Bei der Oligonukleotid gerichteten Mutagenese wird ein kurzer veränderter DNA-Abschnitt genutzt, welcher sich an einer oder wenigen Stellen von der Zielsequenz unterscheidet, um an einer definierten Stelle eine Mutation im Erbgut zu induzieren (Punktmutation).
Die ortsspezifischen Nukleasen bestehen aus zwei Elementen. Ein Element des Systems erkennt die zu verändernde Erbgutsequenz, ein zweites schneidet das Erbgut an eben dieser Stelle. Es gibt vier sich ähnelnde Systeme ortsspezifischer Nukleasen: die Meganukleasen, die Zink-Finger-Nukleasen (ZFN), Transcription Activator Like Effector Nukleasen (TALEN) und das Clustered Regularly Interspaced Short Palindromic Repeats/CRISPR associated Systems (CRISPR/Cas System).
Die Reparatur der durch die neuen Techniken erzeugten Brüche orientiert sich dabei an den natürlichen molekularen Reparaturmechanismen der Zelle, die zum Beispiel Fehler beim Kopieren von Erbgut in den Zellen beheben. So können einzelne Bausteine des Erbguts ausgeschnitten oder neu kombiniert werden. Bedingt durch die zelleigenen Systeme können so auch einzelne Bausteine hinzufügt werden, ähnlich wie bei natürlichen oder induzierten Mutationen durch Chemikalien oder Bestrahlung. Allerdings besteht ein gravierender Unterschied darin, dass die Veränderungen nicht wie bei Mutationszucht ungerichtet erfolgen, sondern gezielt an gewollten Stellen.
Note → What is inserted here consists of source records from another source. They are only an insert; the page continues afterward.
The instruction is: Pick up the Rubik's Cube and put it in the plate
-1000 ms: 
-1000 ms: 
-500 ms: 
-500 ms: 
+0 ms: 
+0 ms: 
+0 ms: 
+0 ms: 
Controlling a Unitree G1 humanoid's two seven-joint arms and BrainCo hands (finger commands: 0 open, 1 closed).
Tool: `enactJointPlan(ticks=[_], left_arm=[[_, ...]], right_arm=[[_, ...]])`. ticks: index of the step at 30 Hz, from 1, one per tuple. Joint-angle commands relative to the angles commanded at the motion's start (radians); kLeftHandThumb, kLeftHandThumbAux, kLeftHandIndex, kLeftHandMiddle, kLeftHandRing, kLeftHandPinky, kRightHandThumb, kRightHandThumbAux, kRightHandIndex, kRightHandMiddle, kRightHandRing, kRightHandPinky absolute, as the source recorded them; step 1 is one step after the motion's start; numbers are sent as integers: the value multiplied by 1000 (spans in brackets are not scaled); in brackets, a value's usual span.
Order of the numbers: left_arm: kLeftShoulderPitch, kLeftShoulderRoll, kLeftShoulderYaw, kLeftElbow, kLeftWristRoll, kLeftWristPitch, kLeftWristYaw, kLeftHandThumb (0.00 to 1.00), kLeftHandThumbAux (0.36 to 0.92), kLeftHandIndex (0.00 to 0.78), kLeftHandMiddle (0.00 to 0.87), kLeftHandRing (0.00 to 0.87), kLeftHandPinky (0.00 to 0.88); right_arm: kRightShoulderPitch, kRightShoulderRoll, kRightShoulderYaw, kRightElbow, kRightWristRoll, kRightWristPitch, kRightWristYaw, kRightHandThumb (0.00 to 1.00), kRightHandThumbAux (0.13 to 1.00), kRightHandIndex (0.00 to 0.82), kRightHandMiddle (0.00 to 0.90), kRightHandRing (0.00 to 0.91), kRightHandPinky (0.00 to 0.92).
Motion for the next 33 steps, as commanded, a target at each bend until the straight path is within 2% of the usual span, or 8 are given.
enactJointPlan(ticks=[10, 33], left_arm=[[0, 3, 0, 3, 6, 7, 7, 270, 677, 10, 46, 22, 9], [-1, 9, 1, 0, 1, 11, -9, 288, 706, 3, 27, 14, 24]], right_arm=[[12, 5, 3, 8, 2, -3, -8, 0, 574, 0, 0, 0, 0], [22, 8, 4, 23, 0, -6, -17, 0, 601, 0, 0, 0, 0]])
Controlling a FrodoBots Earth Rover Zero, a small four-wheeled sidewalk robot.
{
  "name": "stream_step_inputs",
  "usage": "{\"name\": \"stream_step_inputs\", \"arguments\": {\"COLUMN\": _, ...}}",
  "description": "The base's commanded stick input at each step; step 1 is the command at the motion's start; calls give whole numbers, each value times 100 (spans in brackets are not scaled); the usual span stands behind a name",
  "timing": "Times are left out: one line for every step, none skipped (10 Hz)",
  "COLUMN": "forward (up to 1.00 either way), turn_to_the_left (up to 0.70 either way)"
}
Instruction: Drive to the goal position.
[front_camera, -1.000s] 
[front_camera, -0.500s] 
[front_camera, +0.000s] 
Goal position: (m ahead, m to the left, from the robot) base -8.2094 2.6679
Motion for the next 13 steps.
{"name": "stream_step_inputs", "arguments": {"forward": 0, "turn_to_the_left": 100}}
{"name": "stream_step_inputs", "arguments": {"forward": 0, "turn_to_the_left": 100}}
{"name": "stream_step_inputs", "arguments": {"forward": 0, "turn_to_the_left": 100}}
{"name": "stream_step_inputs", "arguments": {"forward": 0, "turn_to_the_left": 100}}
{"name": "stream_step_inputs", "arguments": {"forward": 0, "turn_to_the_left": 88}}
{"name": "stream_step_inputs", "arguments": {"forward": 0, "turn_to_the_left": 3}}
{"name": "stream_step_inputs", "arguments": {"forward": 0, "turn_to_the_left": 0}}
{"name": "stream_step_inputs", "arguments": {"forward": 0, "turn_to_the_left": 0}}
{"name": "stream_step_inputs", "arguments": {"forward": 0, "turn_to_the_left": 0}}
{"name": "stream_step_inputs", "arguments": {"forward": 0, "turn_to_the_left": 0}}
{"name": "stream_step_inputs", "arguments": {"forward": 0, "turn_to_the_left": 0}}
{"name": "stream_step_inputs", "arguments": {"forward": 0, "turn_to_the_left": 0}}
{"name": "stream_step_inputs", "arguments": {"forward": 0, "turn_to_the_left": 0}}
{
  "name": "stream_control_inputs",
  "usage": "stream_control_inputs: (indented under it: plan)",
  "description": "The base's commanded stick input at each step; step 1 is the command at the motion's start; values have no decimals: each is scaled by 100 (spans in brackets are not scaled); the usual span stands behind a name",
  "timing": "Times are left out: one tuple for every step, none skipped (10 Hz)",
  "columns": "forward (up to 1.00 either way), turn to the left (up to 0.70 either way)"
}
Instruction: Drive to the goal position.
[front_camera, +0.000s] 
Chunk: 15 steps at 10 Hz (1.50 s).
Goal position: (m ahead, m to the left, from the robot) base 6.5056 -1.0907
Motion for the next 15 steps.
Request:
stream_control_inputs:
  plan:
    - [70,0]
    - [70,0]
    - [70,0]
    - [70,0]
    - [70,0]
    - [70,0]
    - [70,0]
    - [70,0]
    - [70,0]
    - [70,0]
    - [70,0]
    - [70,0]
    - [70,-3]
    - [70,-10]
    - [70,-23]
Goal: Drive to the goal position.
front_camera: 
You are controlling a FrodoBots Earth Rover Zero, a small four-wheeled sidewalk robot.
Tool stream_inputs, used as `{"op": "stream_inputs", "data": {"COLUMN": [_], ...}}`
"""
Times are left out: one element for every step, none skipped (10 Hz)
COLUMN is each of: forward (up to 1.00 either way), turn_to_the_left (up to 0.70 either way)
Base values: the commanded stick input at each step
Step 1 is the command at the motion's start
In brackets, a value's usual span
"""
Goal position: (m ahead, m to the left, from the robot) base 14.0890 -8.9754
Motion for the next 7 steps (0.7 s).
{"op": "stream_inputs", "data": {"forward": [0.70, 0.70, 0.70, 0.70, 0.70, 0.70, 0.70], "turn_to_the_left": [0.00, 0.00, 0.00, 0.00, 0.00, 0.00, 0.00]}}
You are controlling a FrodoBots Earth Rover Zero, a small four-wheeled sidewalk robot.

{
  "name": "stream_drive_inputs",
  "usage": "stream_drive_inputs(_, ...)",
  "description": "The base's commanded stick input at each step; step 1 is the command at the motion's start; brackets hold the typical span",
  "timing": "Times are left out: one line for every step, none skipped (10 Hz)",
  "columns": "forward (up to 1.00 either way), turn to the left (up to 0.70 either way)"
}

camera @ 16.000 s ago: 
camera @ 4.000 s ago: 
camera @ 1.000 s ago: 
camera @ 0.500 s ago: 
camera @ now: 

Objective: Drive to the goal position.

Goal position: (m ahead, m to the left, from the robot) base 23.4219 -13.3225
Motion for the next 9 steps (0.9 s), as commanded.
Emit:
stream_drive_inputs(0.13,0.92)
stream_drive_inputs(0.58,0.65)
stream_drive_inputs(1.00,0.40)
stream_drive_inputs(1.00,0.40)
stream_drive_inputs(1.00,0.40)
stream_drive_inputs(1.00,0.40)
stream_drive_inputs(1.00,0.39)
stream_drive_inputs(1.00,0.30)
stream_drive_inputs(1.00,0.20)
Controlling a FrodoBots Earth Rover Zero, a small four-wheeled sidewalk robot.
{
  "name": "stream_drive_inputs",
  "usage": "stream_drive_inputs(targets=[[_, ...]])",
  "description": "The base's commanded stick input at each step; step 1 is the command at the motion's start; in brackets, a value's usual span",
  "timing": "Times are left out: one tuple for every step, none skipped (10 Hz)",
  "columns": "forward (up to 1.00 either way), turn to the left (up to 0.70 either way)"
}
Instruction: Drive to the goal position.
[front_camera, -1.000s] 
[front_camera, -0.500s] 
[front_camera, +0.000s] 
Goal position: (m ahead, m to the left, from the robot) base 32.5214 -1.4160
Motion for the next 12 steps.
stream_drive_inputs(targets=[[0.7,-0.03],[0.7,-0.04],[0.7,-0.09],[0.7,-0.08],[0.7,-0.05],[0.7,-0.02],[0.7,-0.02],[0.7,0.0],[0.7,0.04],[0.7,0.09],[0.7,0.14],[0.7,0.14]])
Die Funktion des Genome Editing lässt sich in drei Schritten beschreiben:
- Es werden Lotsen (guides) genutzt, wie DNA/RNA-Abschnitte oder Proteine, welche die zu verändernde Erbgutsequenz erkennen.
- Die zu verändernde Sequenz wird von speziellen Proteinen, den ortsspezifischen Nukleasen, geschnitten (nur bei ortsspezifischen Nukleasen).
- Der Schnitt oder die Fehlpaarung wird durch natürliche zelleigene Systeme repariert.